- Problem to work on -
Strip out the pictures and output each remaining line of the data word for word.

- Collected data -
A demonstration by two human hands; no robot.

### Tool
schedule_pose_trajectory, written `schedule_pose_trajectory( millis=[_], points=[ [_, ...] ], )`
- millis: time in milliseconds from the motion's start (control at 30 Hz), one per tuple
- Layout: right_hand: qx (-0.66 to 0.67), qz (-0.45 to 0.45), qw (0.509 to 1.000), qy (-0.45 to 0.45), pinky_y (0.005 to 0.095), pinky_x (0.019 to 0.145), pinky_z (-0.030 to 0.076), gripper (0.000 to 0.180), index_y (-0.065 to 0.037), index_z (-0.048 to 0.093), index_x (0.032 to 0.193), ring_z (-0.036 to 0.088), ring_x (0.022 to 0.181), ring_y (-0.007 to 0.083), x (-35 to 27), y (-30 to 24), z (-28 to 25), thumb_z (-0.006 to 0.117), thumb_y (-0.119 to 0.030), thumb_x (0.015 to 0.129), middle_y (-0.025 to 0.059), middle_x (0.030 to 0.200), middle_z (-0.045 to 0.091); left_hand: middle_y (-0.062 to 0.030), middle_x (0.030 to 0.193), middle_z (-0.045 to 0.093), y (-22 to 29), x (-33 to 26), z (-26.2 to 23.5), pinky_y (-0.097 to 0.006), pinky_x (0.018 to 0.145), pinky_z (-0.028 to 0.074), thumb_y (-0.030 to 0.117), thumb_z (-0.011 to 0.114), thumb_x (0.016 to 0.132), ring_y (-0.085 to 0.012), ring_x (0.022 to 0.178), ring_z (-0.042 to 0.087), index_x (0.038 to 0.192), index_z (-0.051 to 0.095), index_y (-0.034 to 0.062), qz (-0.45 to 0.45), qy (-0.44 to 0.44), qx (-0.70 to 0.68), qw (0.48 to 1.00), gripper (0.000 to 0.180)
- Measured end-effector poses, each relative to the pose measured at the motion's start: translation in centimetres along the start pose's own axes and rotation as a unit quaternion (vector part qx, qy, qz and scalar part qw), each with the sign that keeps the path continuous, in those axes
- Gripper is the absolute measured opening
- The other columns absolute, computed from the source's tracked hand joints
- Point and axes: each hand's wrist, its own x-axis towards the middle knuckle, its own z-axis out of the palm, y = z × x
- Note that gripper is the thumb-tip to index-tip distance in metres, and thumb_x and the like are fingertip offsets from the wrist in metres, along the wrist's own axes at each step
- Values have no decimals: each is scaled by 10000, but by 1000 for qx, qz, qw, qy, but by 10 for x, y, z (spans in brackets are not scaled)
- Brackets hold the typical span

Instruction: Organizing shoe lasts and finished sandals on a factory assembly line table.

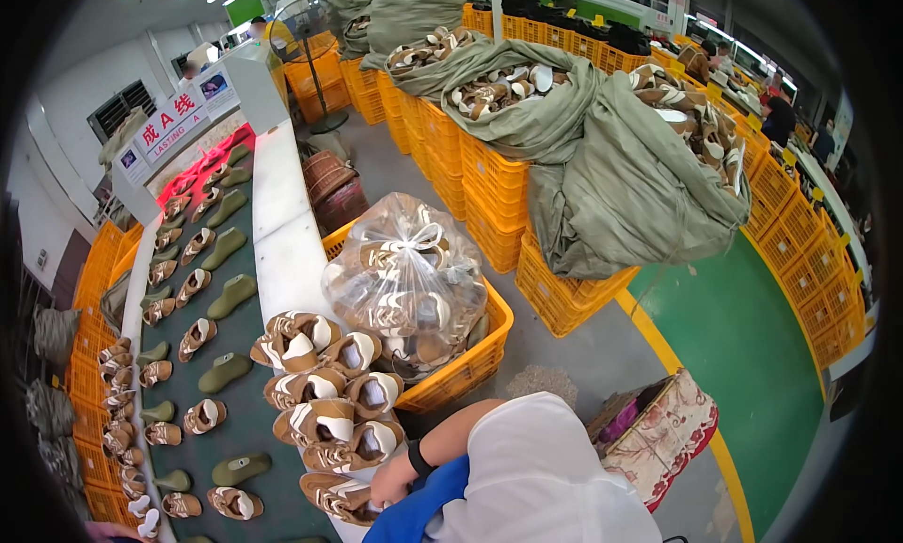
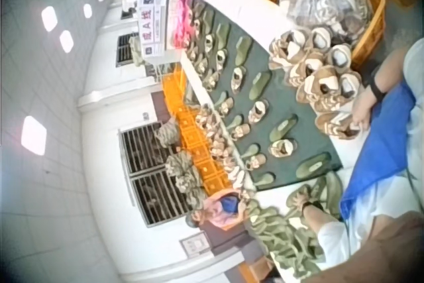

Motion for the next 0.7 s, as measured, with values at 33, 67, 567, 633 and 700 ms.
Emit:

- Task result -
A demonstration by two human hands; no robot.

### Tool
schedule_pose_trajectory, written `schedule_pose_trajectory( millis=[_], points=[ [_, ...] ], )`
- millis: time in milliseconds from the motion's start (control at 30 Hz), one per tuple
- Layout: right_hand: qx (-0.66 to 0.67), qz (-0.45 to 0.45), qw (0.509 to 1.000), qy (-0.45 to 0.45), pinky_y (0.005 to 0.095), pinky_x (0.019 to 0.145), pinky_z (-0.030 to 0.076), gripper (0.000 to 0.180), index_y (-0.065 to 0.037), index_z (-0.048 to 0.093), index_x (0.032 to 0.193), ring_z (-0.036 to 0.088), ring_x (0.022 to 0.181), ring_y (-0.007 to 0.083), x (-35 to 27), y (-30 to 24), z (-28 to 25), thumb_z (-0.006 to 0.117), thumb_y (-0.119 to 0.030), thumb_x (0.015 to 0.129), middle_y (-0.025 to 0.059), middle_x (0.030 to 0.200), middle_z (-0.045 to 0.091); left_hand: middle_y (-0.062 to 0.030), middle_x (0.030 to 0.193), middle_z (-0.045 to 0.093), y (-22 to 29), x (-33 to 26), z (-26.2 to 23.5), pinky_y (-0.097 to 0.006), pinky_x (0.018 to 0.145), pinky_z (-0.028 to 0.074), thumb_y (-0.030 to 0.117), thumb_z (-0.011 to 0.114), thumb_x (0.016 to 0.132), ring_y (-0.085 to 0.012), ring_x (0.022 to 0.178), ring_z (-0.042 to 0.087), index_x (0.038 to 0.192), index_z (-0.051 to 0.095), index_y (-0.034 to 0.062), qz (-0.45 to 0.45), qy (-0.44 to 0.44), qx (-0.70 to 0.68), qw (0.48 to 1.00), gripper (0.000 to 0.180)
- Measured end-effector poses, each relative to the pose measured at the motion's start: translation in centimetres along the start pose's own axes and rotation as a unit quaternion (vector part qx, qy, qz and scalar part qw), each with the sign that keeps the path continuous, in those axes
- Gripper is the absolute measured opening
- The other columns absolute, computed from the source's tracked hand joints
- Point and axes: each hand's wrist, its own x-axis towards the middle knuckle, its own z-axis out of the palm, y = z × x
- Note that gripper is the thumb-tip to index-tip distance in metres, and thumb_x and the like are fingertip offsets from the wrist in metres, along the wrist's own axes at each step
- Values have no decimals: each is scaled by 10000, but by 1000 for qx, qz, qw, qy, but by 10 for x, y, z (spans in brackets are not scaled)
- Brackets hold the typical span

Instruction: Organizing shoe lasts and finished sandals on a factory assembly line table.


Motion for the next 0.7 s, as measured, with values at 33, 67, 567, 633 and 700 ms.
Emit:

There is nothing further to this exercise.